▶ **How to complete this task**: Quote from the first line below through the line that contains "Camera: 320 x", both included, and leave the pictures out.

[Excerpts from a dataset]
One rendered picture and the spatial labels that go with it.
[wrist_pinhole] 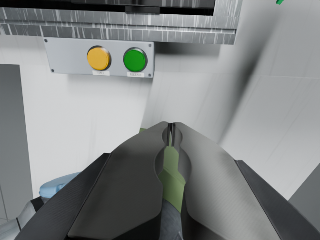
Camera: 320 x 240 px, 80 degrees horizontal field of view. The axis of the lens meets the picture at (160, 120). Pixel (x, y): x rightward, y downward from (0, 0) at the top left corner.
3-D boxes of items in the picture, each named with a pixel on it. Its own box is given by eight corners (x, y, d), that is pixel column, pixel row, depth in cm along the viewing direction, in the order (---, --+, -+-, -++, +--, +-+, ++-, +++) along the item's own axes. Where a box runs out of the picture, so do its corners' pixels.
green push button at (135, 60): (145, 69, 39) (145, 72, 37) (126, 68, 39) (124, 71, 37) (145, 48, 37) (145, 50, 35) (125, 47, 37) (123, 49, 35)
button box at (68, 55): (155, 71, 44) (153, 78, 39) (64, 66, 44) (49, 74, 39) (155, 38, 41) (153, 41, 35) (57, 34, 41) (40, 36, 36)
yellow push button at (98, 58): (111, 68, 39) (108, 70, 37) (92, 67, 39) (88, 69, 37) (109, 47, 37) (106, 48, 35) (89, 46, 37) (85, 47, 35)
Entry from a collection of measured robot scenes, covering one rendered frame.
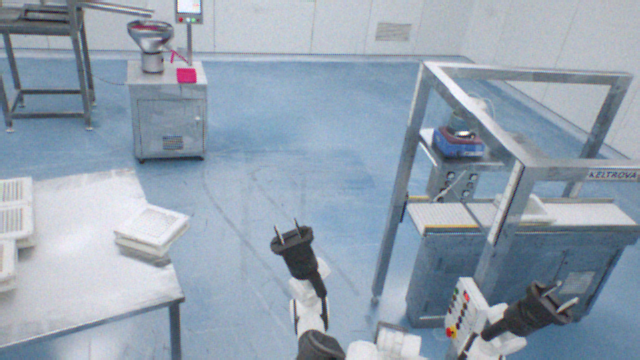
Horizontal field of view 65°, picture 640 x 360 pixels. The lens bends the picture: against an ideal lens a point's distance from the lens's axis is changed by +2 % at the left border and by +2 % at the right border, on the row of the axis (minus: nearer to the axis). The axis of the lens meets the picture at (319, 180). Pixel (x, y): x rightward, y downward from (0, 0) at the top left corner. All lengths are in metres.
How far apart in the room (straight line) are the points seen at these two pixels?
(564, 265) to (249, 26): 5.25
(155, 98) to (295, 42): 3.46
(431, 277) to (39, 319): 1.97
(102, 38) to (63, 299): 5.27
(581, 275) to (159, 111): 3.36
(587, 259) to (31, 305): 2.93
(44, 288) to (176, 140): 2.49
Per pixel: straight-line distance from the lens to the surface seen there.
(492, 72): 2.73
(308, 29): 7.46
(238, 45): 7.30
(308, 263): 1.43
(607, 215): 3.46
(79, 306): 2.24
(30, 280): 2.41
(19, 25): 5.10
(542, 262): 3.31
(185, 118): 4.49
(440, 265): 2.99
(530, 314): 1.46
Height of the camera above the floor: 2.37
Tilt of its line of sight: 31 degrees down
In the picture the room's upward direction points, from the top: 7 degrees clockwise
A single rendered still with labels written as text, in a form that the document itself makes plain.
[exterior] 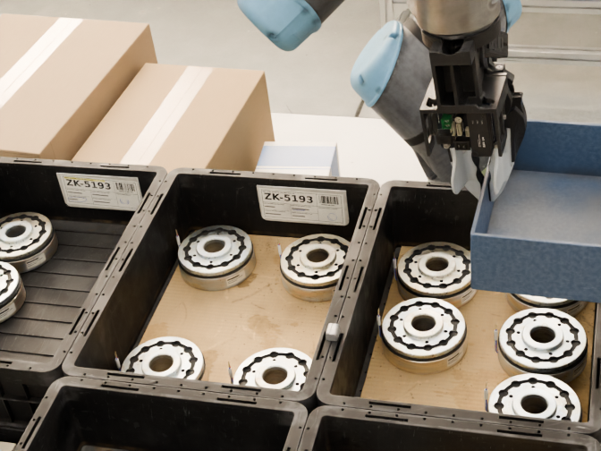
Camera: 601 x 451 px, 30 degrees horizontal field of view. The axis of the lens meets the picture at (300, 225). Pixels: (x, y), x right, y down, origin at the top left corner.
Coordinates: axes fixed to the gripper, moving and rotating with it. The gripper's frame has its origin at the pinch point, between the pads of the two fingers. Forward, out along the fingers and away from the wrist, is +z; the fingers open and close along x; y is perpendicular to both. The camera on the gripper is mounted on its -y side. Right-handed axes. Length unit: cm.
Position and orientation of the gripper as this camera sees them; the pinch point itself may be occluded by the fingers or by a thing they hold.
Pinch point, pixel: (486, 185)
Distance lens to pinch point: 115.4
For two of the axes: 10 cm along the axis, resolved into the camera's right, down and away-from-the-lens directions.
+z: 2.0, 7.8, 5.9
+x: 9.3, 0.3, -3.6
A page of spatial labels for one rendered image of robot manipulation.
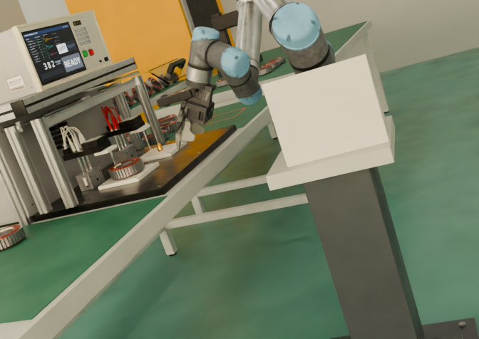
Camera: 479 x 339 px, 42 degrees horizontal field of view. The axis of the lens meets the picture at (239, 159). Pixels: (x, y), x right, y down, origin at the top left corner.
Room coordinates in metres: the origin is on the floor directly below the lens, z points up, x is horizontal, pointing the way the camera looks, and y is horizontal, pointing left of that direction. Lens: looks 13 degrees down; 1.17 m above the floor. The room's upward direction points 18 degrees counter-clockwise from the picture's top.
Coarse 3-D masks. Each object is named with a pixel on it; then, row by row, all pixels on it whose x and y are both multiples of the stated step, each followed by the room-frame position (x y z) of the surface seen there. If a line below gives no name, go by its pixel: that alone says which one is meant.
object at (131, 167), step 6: (120, 162) 1.98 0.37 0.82; (126, 162) 1.98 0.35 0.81; (132, 162) 1.92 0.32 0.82; (138, 162) 1.92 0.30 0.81; (114, 168) 1.92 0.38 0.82; (120, 168) 1.90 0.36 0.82; (126, 168) 1.89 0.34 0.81; (132, 168) 1.90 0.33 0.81; (138, 168) 1.91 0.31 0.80; (114, 174) 1.90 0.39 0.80; (120, 174) 1.89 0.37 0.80; (126, 174) 1.89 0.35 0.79; (132, 174) 1.91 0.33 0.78
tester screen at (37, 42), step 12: (24, 36) 1.94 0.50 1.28; (36, 36) 1.99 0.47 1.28; (48, 36) 2.04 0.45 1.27; (60, 36) 2.09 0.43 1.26; (72, 36) 2.15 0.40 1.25; (36, 48) 1.97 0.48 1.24; (48, 48) 2.02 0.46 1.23; (36, 60) 1.95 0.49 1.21; (48, 60) 2.00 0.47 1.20; (60, 60) 2.05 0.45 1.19; (72, 72) 2.09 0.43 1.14
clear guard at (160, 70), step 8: (160, 64) 2.22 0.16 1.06; (168, 64) 2.19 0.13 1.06; (136, 72) 2.24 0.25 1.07; (144, 72) 2.07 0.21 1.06; (152, 72) 2.07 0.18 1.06; (160, 72) 2.10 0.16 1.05; (176, 72) 2.15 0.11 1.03; (184, 72) 2.18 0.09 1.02; (112, 80) 2.21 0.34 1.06; (120, 80) 2.11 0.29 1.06; (168, 80) 2.06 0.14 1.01
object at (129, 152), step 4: (132, 144) 2.24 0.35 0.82; (124, 148) 2.21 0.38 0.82; (128, 148) 2.21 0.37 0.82; (132, 148) 2.23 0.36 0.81; (116, 152) 2.19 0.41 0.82; (120, 152) 2.19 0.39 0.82; (124, 152) 2.18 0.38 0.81; (128, 152) 2.20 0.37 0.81; (132, 152) 2.22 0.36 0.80; (136, 152) 2.25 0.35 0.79; (116, 156) 2.20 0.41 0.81; (120, 156) 2.19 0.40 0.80; (124, 156) 2.18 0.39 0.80; (128, 156) 2.20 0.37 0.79; (132, 156) 2.22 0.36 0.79; (136, 156) 2.24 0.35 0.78; (116, 160) 2.20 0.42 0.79; (120, 160) 2.19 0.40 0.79; (124, 160) 2.19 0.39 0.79
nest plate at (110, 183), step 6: (156, 162) 1.98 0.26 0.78; (144, 168) 1.95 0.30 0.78; (150, 168) 1.93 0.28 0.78; (138, 174) 1.89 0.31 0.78; (144, 174) 1.89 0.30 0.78; (108, 180) 1.95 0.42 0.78; (114, 180) 1.92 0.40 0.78; (120, 180) 1.89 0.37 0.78; (126, 180) 1.86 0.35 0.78; (132, 180) 1.86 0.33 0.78; (138, 180) 1.85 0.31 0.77; (102, 186) 1.90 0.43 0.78; (108, 186) 1.89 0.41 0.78; (114, 186) 1.88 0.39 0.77
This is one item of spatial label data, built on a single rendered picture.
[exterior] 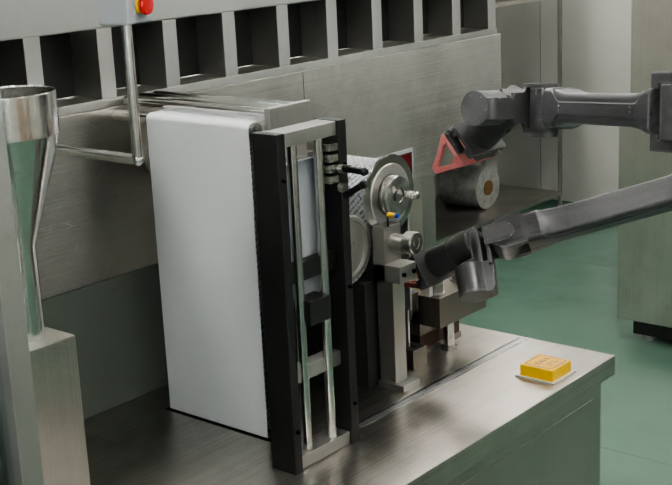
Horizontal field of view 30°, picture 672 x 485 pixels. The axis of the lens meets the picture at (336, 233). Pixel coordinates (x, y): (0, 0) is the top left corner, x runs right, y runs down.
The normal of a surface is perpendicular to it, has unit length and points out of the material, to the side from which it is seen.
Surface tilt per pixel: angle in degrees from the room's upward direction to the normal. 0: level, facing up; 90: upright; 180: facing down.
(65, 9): 90
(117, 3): 90
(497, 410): 0
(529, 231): 56
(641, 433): 0
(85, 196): 90
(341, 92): 90
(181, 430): 0
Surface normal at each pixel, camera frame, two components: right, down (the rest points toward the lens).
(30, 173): 0.65, 0.44
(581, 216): -0.26, -0.33
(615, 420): -0.04, -0.97
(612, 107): -0.95, 0.04
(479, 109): -0.70, 0.09
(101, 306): 0.77, 0.13
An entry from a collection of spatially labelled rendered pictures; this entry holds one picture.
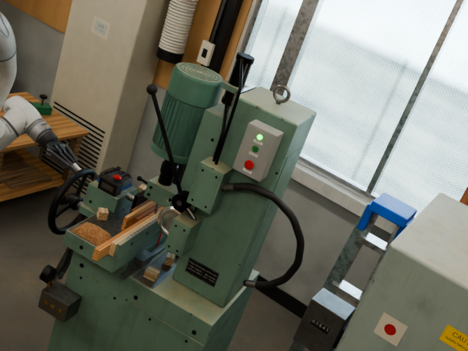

▶ **Task response**:
One rendered picture and the spatial labels that go with it.
[wrist_pinhole] 
Camera: 320 x 240 px, 80 degrees horizontal field of view. The axis of the lens meets the picture at (160, 120). Pixel (x, y): x rightward, y downward from (0, 0) at the top left corner.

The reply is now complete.